曾国藩强调,“借法自强”的目的是能尽快掌握西方国家机器制造技术,尽快摆脱对洋务企业中外国工程师的依赖,培养懂得机器制造与工作原理与操作的近代科技人才便成为顺理成章之事。为此他命容闳赴美采购机器,1865年容闳将机器运送回国后,于1867年成立了江南机器制造局。容闳“乘此机会,复劝其于厂房立一兵工学校,招中国学生肄业其中,授以机器工程之理论与试验,以期中国将来不必用外国机器及外国工程师”,以培养科技人才。曾国藩对此“极赞许”,“不久遂得实行”。由此建立了中国第一所新式职业学校,为我国培养了第一批机械技术人才。容闳后来也欣慰地回忆到:“今日制造局之兵工学校,已造就无数机械工程师矣。”[11]
此外,曾国藩认为,“师夷智以造船制炮”,首先要能读懂描述夷“技”的书籍,故而对译书倾力倡导,所谓“中国学外国之技,则须以翻译为第一要义,得洋人一技之长,始明其迹,继探其意,既乃翻译汉文,使中国人人通晓,可见施行” [12]在江南机器制造局设立翻译馆极为关注,并对江南机器制造局附设翻译馆的译书成效十分满意:“今上海局中所翻诸书,颇能窥洋学之奥密。若勤求不已,将来创立新法,别出绝技,亦属意中之事。”[13]
(二)留学教育,首次提出派留学生出洋留学
留学教育,是曾国藩近代教育思想体系中又一重要内容。洋务留学教育的兴起,与洋务事业亟需大量科技人才和工程技术人员有直接关系。曾国藩早在1861年便已认识到举办洋务事业与近代科技人才培养之间的关系。他延揽了一大批了解西方科技知识的有识之士,如华蘅芳、李善兰、徐寿等人,为洋务企业服务。同时,为弥补制造近代枪炮、轮船、机器等近代军事工业人才的不足,曾国藩还对召募外国工匠寄予希望。1862年(同治二年),他派容闳为委员,负责采购开办铁厂所需之机器,并“欲借以招致智巧洋人”为他所用。为使洋务事业能够真正成为富国强兵、抵御外侮的强盛之道,必须在引进外国科技人才的同时,加强对本国洋务人才的培养。

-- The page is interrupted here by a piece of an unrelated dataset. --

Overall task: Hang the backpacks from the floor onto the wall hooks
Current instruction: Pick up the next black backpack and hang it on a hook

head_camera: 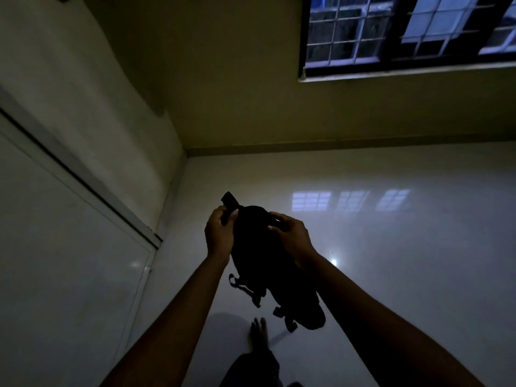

曾国藩认为,欲使中国免除外患,必须讲求实际之学,而讲求实际的方法,“其大要不外三端,曰制器,曰学技,曰操兵。”[14]将学习外国先进科技成果作为近代教育三大内容之一,提到了相当重要的地位。就学习“外国之技”的方法与途径而言,曾国藩认为首先应该翻译西书,“中国学外国之技,则须以翻译为第一要义,得洋人一技之长,始明其迹,继探其意,既乃翻译汉文,使中国人人通晓,可见施行。”[15]其次,曾国藩认为,派遣留学生直接到欧美各国学校进行专门学习,才能尽快掌握西方列强强盛之“技”,从而能“尽彼之长”,而达到“制夷”的目的,故“臣又拟选聪颖子弟,赴泰西各国书院及军政、船政等院,分门学习。”[16]只有做到“彼来则延访,我往则就教”,“请进来”与“走出去”同时进行,才能够“尽彼之长”,真正实现富国强兵的目的。1868年容闳提出选派“颖秀青年,送之出洋留学”的教育计划,他十分重视。尽管这一计划并未被清廷立即批准,但在1870年天津教案发生后,曾国藩赶赴天津处理交涉之际,容闳亲自向曾国藩面商。终于促使曾国藩、李鸿章等四位大臣联袂上奏,请准选派聪颖子弟出洋留学。促使清政府下定决心在1872年派出了首批官费派遣的留美学生,近代中国的留学运动由此而兴,并于甲午战后掀起出洋留学的热潮,在二十世纪初达到了高峰。尽管曾国藩已于幼童赴美前病逝,但无论是容闳还是曾国藩,均会以此事而名垂千古。从以上分析可以看出,曾国藩近代教育思想,在教育目的上,主张“为我所用”;在教育内容上,倾向于实用主义,“讲求实际”;至于教育功能,则强调“经世致用”,以适应世界教育发展的潮流。